I want to introduce you to my favorite pair of Bald Eagles, John & Sandy.
Why John & Sandy? I named them after my in-laws. Sandy always seems to be complaining about something to John and like my father in-law, he just puts up with it.
That's Sandy on the right complaining about something to John
I first encountered them three years ago when I first began to photograph Bald Eagles. I found them perched high in a tree at a local pond. I was beyond amazed to see them and have an opportunity to photograph them. Little did I know that this would be the beginning of deep emotional connection that I would have with this pair.
Each year, they’d show up at the same perch where I first encountered them around the middle of October and be around through late March. Honestly, they may be around through the Spring and Summer as well but with the leaves on the trees it becomes next to impossible to see if they are on their perch.
They have given me countless opportunities to photograph them as they about their business. Sometimes I just put the camera down and watch in awe.
Do they recognize me? Who knows? They’ve never given me any reason to believe that they do. I’ve never fed them or left food for them and never will. It’s important that they do not become dependent upon humans for food which is something that I fully support.
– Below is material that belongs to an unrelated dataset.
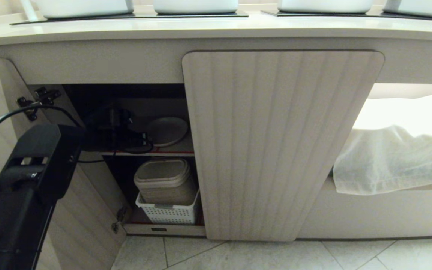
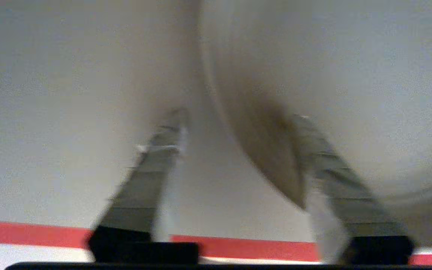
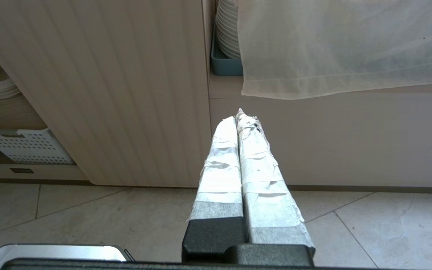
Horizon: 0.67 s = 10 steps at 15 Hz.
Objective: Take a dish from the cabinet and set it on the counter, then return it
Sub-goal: Take the plate from the cabinet
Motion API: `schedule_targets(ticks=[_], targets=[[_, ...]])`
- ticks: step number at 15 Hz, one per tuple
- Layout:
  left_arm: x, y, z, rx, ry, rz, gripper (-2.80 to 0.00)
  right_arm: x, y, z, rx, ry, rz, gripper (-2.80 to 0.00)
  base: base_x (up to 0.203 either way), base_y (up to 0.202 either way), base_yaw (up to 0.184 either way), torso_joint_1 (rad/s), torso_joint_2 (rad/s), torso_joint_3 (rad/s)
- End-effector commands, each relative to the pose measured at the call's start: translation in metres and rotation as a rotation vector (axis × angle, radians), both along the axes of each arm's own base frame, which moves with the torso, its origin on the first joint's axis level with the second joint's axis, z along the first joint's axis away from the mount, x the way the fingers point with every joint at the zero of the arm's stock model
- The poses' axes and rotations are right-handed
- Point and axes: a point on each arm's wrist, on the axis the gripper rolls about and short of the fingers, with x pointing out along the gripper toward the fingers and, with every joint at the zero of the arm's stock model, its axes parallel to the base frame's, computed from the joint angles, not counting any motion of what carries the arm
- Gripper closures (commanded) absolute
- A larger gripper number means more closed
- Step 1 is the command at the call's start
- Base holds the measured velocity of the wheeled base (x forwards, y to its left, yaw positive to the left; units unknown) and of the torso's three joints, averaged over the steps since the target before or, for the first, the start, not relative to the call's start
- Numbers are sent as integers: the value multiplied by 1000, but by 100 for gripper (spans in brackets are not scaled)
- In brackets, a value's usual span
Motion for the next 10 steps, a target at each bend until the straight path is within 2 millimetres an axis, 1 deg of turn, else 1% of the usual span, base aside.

John does like to mess with me. He and I play what I call ‘The Waiting Game’. We wait each other out. Will he fly off his perch and give me something interesting to photograph or will I get to cold and head home. John usually wins the Waiting game. On more than one occasion, just as I get into my car he’ll launch from his perch, swoop down and grab a fish close to where I was just standing.
I’ll typically see John more often than Sandy although over the past several weeks, I’ve seen both of them pretty regularly.
How do I tell them apart? A female eagle is much larger than the male. Sandy has a more rounded body while John’s is more slender. Sandy also been banded. She's got a green NJ band on one leg and a federal silver band on the other.
John on the left, Sandy on the right. Female eagles are quite a bit larger than the males
In this close-up of Sandy, you can see her bands quite easily. On one occasion, I was able to read the Green Band and reported it to the NJ Fish & Wildlife. It was the first report that they had had on her since being banded in 2016.
John cruising by on a beautiful Autumn day.